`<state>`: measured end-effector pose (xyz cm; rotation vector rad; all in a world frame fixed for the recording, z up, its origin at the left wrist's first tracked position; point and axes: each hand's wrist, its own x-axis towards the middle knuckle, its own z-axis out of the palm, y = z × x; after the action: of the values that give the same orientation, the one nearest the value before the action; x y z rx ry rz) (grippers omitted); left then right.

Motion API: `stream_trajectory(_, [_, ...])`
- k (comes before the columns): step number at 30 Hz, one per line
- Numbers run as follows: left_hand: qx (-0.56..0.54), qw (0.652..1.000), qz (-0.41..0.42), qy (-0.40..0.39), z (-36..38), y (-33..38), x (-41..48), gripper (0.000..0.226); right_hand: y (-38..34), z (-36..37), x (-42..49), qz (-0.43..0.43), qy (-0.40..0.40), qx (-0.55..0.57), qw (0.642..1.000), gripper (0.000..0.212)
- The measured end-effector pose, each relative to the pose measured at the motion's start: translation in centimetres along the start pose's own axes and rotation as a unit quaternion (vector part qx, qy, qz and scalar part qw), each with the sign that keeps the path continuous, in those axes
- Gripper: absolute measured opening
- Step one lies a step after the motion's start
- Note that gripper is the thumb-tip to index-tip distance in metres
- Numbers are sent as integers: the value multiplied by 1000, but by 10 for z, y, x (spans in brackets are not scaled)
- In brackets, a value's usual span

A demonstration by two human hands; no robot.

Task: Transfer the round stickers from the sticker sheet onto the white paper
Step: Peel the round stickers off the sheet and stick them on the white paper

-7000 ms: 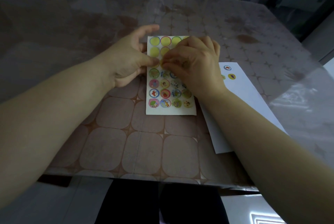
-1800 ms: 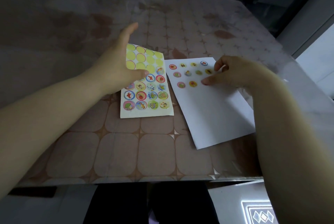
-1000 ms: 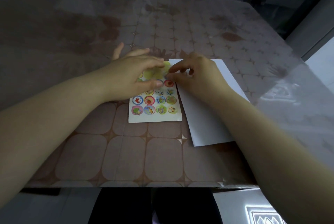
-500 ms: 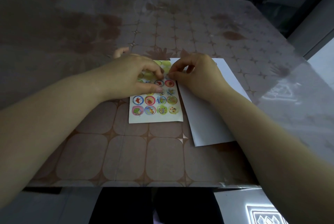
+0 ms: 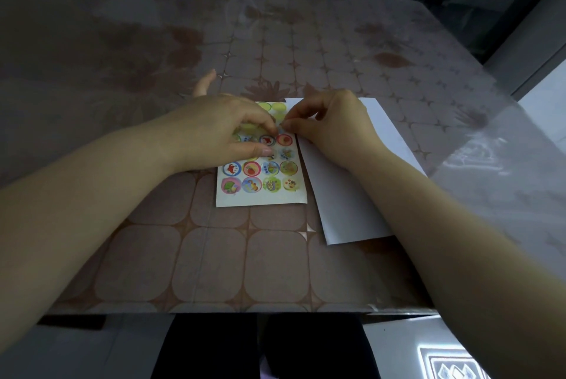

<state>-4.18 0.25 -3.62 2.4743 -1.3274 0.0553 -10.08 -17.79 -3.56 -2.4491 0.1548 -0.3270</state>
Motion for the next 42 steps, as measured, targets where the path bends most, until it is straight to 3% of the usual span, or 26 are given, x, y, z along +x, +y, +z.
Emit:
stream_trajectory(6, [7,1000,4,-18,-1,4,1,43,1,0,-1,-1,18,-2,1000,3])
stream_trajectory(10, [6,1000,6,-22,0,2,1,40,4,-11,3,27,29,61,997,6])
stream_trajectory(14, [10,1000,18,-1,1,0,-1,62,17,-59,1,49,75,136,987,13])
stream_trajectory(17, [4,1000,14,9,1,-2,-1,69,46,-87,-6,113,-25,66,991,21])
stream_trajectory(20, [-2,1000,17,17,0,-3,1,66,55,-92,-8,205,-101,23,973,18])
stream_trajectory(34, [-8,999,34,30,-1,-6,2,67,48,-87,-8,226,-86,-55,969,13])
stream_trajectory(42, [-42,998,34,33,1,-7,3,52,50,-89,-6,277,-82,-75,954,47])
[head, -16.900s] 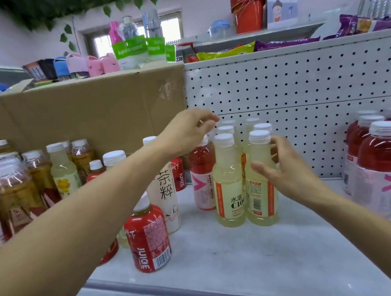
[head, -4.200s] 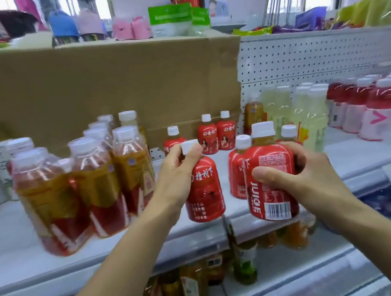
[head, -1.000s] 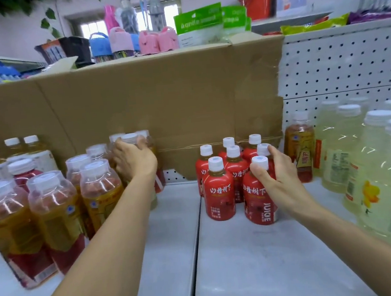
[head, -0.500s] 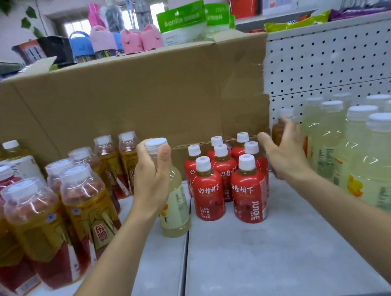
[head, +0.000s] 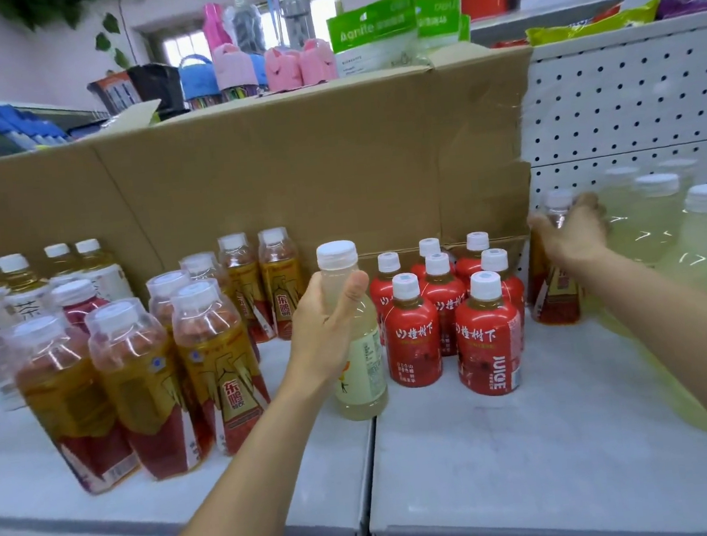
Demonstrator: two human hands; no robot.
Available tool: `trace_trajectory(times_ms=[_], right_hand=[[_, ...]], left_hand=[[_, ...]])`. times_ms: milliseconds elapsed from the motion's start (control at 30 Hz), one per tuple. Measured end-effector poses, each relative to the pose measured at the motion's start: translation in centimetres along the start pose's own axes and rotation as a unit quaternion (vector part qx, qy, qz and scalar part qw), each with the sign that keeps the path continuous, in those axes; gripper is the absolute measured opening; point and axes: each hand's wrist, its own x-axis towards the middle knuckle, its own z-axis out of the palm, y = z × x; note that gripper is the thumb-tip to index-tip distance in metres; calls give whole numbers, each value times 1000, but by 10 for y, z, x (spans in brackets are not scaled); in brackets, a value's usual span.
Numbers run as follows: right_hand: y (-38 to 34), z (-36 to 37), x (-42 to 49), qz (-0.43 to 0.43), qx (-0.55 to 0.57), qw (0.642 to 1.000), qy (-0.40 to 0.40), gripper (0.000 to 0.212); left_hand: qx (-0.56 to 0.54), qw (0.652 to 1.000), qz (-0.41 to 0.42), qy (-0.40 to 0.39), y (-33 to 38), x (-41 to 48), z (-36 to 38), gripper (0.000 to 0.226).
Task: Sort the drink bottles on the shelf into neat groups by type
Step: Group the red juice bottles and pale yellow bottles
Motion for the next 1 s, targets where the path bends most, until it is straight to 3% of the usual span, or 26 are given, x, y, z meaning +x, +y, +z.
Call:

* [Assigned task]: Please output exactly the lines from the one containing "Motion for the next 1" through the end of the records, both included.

* [Task answer]:
Motion for the next 1 s, targets where the path bends most, until it is straight to 3% of the usual span, or 26 are given, x, y, z meaning +x, +y, +z.
Call:

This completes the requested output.